● **Action item**
Please retype all the data below exactly, line for line.

● **Data provided**

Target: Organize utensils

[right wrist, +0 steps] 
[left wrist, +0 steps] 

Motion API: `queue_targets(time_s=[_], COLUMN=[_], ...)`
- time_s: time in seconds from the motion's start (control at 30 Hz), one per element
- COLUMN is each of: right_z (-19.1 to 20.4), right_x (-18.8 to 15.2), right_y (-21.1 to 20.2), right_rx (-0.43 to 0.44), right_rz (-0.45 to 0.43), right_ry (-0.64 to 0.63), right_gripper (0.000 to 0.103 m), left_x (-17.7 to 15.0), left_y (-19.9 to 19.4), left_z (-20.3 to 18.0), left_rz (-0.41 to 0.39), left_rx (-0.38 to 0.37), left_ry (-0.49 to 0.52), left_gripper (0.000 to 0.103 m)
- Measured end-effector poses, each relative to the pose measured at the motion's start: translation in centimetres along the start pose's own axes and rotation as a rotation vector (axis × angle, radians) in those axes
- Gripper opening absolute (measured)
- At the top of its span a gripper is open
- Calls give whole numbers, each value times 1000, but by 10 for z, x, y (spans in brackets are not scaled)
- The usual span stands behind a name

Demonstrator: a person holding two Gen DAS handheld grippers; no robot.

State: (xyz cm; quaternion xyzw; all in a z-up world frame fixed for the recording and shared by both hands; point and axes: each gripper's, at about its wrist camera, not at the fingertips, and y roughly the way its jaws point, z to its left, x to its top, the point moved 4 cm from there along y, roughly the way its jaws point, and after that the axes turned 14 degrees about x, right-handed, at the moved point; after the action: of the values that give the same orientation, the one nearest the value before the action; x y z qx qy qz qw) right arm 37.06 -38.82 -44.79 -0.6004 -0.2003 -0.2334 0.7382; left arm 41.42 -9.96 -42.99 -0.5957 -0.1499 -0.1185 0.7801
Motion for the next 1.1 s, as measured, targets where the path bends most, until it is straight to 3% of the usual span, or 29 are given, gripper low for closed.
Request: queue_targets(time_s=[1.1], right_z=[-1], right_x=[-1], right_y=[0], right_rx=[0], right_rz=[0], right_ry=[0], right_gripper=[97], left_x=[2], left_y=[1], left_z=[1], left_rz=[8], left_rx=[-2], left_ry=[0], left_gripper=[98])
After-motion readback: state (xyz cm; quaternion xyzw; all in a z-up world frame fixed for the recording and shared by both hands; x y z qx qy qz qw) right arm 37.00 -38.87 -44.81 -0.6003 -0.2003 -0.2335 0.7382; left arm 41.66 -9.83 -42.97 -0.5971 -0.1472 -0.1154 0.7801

● **Output of the task**
Target: Organize utensils

[right wrist, +0 steps] 
[left wrist, +0 steps] 

Motion API: `queue_targets(time_s=[_], COLUMN=[_], ...)`
- time_s: time in seconds from the motion's start (control at 30 Hz), one per element
- COLUMN is each of: right_z (-19.1 to 20.4), right_x (-18.8 to 15.2), right_y (-21.1 to 20.2), right_rx (-0.43 to 0.44), right_rz (-0.45 to 0.43), right_ry (-0.64 to 0.63), right_gripper (0.000 to 0.103 m), left_x (-17.7 to 15.0), left_y (-19.9 to 19.4), left_z (-20.3 to 18.0), left_rz (-0.41 to 0.39), left_rx (-0.38 to 0.37), left_ry (-0.49 to 0.52), left_gripper (0.000 to 0.103 m)
- Measured end-effector poses, each relative to the pose measured at the motion's start: translation in centimetres along the start pose's own axes and rotation as a rotation vector (axis × angle, radians) in those axes
- Gripper opening absolute (measured)
- At the top of its span a gripper is open
- Calls give whole numbers, each value times 1000, but by 10 for z, x, y (spans in brackets are not scaled)
- The usual span stands behind a name

Demonstrator: a person holding two Gen DAS handheld grippers; no robot.

State: (xyz cm; quaternion xyzw; all in a z-up world frame fixed for the recording and shared by both hands; point and axes: each gripper's, at about its wrist camera, not at the fingertips, and y roughly the way its jaws point, z to its left, x to its top, the point moved 4 cm from there along y, roughly the way its jaws point, and after that the axes turned 14 degrees about x, right-handed, at the moved point; after the action: of the values that give the same orientation, the one nearest the value before the action; x y z qx qy qz qw) right arm 37.06 -38.82 -44.79 -0.6004 -0.2003 -0.2334 0.7382; left arm 41.42 -9.96 -42.99 -0.5957 -0.1499 -0.1185 0.7801
Motion for the next 1.1 s, as measured, targets where the path bends most, until it is straight to 3% of the usual span, or 29 are given, gripper low for closed.
Request: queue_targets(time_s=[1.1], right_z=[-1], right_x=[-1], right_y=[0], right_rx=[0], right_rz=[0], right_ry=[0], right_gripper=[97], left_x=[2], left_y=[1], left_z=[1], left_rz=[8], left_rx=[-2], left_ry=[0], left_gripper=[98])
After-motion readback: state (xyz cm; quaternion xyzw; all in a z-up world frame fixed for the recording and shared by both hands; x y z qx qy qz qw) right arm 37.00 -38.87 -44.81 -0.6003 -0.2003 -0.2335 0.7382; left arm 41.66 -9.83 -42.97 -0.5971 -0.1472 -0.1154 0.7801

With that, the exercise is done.